[just a thought]
it's something thats been bothering me lately. i dont think Christianity is supposed to fit nicely into neatly packaged acronyms and analogies. personally, i think analogies omit certain things and introduce new arguments. i think messages lose meaning when speakers try to come up with too many analogies. and when things are intentionally put into acronyms, then important things get missed and random crap is put in because the letter fits. oh and another thing about acronyms, lets please try to be sensitive to those whose language has no alphabet.
i dont like it at all. sure its a great memory aid, but i think it takes away from the true meaning.
which takes me to another point. similar, but not quite. people tend to overanalyze things in bible studies. sometimes what is there is all there is. sometimes there is no deeper meaning to it. perhaps, just maybe, one idea might not be linked to another idea simply becuase one word is similar. it takes me back to everything i hated in english all throughout highschool. and that was find pointless meaning in ordinary writing. or finding meaning in art when the artist had intended no meaning outside of the obvious. dont get me wrong, i appreciate art, and i can appreciate artists, im just saying that sometimes there is no meaning. and sometimes there
is meaning, but you're missing it and you're just putting words in the mouth of the artist. so too it is with the word of God. tangent: and the absolute worst is when we have "biblical, Christian debates" where people just pull things out of the Bible WAYYYY out of context and make something out of something completely different. but back to my original point, i think somtimes things are just the way they are, and there is no use in trying to sound intellectual and putting words into the Bible that weren't there originally. i think sometimes what Jesus said in his parables was all there was.
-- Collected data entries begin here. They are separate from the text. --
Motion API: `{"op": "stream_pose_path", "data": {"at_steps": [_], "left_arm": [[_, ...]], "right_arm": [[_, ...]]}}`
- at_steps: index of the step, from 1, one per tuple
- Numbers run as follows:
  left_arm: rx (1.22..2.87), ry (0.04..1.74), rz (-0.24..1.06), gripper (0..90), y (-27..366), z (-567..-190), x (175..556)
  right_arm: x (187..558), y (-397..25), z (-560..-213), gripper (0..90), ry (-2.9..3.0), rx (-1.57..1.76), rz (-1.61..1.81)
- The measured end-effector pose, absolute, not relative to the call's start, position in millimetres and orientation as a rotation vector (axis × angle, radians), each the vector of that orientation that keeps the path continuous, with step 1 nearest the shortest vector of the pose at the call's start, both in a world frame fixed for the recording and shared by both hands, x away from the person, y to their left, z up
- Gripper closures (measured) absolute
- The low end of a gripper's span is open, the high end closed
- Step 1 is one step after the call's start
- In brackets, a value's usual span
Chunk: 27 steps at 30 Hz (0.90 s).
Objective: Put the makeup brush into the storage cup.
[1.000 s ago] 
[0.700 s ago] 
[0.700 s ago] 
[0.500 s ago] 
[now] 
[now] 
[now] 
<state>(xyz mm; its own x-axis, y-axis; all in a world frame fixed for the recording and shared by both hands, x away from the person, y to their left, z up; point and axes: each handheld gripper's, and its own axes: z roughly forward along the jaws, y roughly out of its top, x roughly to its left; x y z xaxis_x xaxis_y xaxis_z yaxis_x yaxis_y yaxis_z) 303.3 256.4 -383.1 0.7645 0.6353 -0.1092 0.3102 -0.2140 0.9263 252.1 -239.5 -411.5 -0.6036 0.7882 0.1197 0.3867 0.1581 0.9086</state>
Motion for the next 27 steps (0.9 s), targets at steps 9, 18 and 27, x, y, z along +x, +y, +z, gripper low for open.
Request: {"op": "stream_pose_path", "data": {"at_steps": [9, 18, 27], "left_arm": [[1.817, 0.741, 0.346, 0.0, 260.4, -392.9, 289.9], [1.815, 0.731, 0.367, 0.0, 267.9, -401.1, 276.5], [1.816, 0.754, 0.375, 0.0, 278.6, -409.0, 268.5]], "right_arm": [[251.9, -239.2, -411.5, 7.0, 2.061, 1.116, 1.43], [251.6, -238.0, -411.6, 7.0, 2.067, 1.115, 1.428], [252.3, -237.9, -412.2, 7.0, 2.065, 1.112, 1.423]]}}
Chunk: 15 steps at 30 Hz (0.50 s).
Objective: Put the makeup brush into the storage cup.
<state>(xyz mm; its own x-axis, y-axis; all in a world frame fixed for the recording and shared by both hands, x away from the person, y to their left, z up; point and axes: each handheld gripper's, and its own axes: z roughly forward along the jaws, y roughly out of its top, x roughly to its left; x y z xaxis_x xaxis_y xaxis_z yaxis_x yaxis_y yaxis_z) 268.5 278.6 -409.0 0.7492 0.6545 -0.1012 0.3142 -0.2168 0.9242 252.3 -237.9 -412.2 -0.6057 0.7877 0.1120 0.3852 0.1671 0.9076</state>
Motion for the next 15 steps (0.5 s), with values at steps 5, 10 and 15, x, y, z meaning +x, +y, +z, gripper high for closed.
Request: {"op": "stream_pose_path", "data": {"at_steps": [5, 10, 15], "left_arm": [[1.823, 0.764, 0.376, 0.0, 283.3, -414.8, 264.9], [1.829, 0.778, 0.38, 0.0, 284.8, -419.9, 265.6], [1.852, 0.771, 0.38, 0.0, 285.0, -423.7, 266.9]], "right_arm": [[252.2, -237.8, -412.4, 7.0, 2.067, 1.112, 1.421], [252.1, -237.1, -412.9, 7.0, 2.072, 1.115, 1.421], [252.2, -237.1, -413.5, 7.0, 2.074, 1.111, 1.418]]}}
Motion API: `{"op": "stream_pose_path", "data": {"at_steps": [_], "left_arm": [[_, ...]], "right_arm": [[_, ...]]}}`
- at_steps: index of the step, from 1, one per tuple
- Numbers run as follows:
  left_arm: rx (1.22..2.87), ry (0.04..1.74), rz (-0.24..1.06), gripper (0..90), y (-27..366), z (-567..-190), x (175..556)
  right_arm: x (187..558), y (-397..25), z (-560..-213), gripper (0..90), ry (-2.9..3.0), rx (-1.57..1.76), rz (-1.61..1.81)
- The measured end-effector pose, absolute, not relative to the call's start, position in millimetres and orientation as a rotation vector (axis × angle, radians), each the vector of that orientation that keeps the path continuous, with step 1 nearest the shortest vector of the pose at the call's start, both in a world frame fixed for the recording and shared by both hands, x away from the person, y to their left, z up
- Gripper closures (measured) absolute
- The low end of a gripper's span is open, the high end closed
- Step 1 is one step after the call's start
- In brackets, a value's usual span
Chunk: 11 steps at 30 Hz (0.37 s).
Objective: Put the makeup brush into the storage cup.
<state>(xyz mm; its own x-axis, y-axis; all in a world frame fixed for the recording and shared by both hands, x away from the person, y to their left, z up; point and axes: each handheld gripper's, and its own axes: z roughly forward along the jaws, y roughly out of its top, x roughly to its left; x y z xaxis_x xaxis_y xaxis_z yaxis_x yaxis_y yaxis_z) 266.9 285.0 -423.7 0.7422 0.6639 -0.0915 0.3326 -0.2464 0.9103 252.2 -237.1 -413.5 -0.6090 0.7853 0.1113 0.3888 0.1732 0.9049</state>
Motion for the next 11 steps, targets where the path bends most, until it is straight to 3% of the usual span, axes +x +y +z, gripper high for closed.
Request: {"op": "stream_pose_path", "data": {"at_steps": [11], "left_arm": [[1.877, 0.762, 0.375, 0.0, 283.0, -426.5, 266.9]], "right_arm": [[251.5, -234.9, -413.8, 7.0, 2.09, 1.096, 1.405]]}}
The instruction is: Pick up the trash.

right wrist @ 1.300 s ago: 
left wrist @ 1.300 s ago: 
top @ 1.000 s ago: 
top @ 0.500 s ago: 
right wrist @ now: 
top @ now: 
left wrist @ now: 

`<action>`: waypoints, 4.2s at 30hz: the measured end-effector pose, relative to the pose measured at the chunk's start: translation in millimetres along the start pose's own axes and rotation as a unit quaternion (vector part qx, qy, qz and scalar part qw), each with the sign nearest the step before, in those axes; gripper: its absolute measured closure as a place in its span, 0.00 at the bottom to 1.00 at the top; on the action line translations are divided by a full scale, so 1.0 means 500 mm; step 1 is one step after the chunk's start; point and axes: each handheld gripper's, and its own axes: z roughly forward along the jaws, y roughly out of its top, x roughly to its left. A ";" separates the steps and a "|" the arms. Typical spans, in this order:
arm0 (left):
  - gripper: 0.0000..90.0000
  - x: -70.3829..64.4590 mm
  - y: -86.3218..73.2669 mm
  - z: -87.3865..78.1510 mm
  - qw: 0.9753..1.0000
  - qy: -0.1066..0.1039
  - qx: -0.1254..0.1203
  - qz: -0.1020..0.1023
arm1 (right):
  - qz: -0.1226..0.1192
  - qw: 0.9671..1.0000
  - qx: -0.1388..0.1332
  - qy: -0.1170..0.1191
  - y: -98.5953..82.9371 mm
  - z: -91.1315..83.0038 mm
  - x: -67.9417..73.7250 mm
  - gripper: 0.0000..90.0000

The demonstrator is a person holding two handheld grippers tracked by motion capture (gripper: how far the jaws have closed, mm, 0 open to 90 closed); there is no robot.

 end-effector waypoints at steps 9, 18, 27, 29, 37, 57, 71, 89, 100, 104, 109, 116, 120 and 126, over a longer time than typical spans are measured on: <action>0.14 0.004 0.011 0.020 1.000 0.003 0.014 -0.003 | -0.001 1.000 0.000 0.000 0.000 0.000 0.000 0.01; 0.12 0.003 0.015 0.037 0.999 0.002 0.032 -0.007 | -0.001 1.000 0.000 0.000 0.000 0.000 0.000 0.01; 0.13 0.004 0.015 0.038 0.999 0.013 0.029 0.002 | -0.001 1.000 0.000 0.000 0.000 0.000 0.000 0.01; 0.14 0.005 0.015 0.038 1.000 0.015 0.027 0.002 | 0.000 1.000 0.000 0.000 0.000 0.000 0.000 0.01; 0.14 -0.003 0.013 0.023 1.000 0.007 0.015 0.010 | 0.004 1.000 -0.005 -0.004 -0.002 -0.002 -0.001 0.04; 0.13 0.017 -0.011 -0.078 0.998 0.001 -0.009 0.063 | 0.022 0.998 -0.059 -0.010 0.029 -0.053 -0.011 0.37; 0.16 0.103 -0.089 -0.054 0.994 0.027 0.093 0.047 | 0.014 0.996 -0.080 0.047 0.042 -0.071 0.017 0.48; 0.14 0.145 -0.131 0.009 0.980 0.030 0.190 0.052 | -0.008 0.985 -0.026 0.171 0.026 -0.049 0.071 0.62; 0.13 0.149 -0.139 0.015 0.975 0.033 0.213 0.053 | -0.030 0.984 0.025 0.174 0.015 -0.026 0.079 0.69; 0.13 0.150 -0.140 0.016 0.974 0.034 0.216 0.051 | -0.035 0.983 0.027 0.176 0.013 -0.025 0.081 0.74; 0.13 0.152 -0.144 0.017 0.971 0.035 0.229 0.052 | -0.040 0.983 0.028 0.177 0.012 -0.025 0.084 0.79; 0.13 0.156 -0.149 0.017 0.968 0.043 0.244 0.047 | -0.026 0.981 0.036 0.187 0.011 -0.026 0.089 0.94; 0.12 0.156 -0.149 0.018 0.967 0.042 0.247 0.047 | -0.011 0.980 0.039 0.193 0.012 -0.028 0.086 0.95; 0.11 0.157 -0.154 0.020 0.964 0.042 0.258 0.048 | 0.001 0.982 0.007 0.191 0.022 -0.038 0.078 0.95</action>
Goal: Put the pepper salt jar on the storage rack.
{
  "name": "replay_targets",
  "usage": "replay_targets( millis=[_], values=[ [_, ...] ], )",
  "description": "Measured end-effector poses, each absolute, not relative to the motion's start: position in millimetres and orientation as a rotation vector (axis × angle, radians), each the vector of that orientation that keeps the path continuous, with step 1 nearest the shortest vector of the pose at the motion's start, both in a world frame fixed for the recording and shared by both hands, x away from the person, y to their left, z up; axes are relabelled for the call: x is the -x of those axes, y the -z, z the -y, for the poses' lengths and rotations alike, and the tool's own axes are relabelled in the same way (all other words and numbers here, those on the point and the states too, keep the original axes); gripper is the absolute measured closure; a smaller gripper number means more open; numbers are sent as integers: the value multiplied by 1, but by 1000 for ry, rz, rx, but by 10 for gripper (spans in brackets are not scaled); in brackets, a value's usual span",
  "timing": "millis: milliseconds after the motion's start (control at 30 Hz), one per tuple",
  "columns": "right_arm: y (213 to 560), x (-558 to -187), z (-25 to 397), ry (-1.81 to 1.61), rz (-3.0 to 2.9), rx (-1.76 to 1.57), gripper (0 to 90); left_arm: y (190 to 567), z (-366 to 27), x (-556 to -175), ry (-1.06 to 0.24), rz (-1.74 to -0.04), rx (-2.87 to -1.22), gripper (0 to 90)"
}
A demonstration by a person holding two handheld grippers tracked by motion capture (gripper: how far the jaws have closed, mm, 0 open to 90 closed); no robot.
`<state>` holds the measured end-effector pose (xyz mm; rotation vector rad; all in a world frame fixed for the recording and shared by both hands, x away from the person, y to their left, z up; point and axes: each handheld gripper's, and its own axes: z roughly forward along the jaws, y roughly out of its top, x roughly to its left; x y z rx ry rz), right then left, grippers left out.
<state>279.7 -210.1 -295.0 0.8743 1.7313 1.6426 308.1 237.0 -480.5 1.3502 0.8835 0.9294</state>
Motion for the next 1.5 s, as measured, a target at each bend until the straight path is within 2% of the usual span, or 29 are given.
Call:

We know what he meant when he said those parables because we know the context. His disciples would ask him a quesiton, and he would answer it with a parable. you know the question, and He gives you the answer in a story. dont take other messages from the story. dont look at other "technicalities" and try to make auxiliary lessons from them.
and another thing, about technicalities. when people pick significance in words. not im not talking about words like
love or
pharisee or
God or
boat etc. (those were random words that came to mind) those are non-negotiable words. im talking about prepositions and [insert fancy word pertaining to grammar here]s such as
in or
of etc. words that can be easily replaced. lets try to remember the original texts of the bible were NOT written in english. words get lost in translation. significant words retain their meaning, but the insignificant words (that end up being significant when people try to overanalyze them) get lost, or get put in place by translators because the word didnt exist in the original language. perhaps there is no significance in the word
in in that particular verse. dont try to make anythning out of it. it was there becuase the two words sandwiching it had needed some sort of a link. just a possibility. remember, the null set is a set nonetheless.
going back to the point i made at the beginning of this post. i guess what bugs me is not the analogies themselves, but what people do about these analogies. not everyone understands them, and people inevitable end up taking them out of context, missing the original point. and i think the worst is when we waste time during bible studies picking apart at useless, meaningless technicalities in analogies.
in other news:
to add to the list of stupid things i do with people from my program: (on top of playing squash with 30 bouncy balls) tomorrow night (laaaaate at night) we're going to go to city hall to play dodgeball on skates.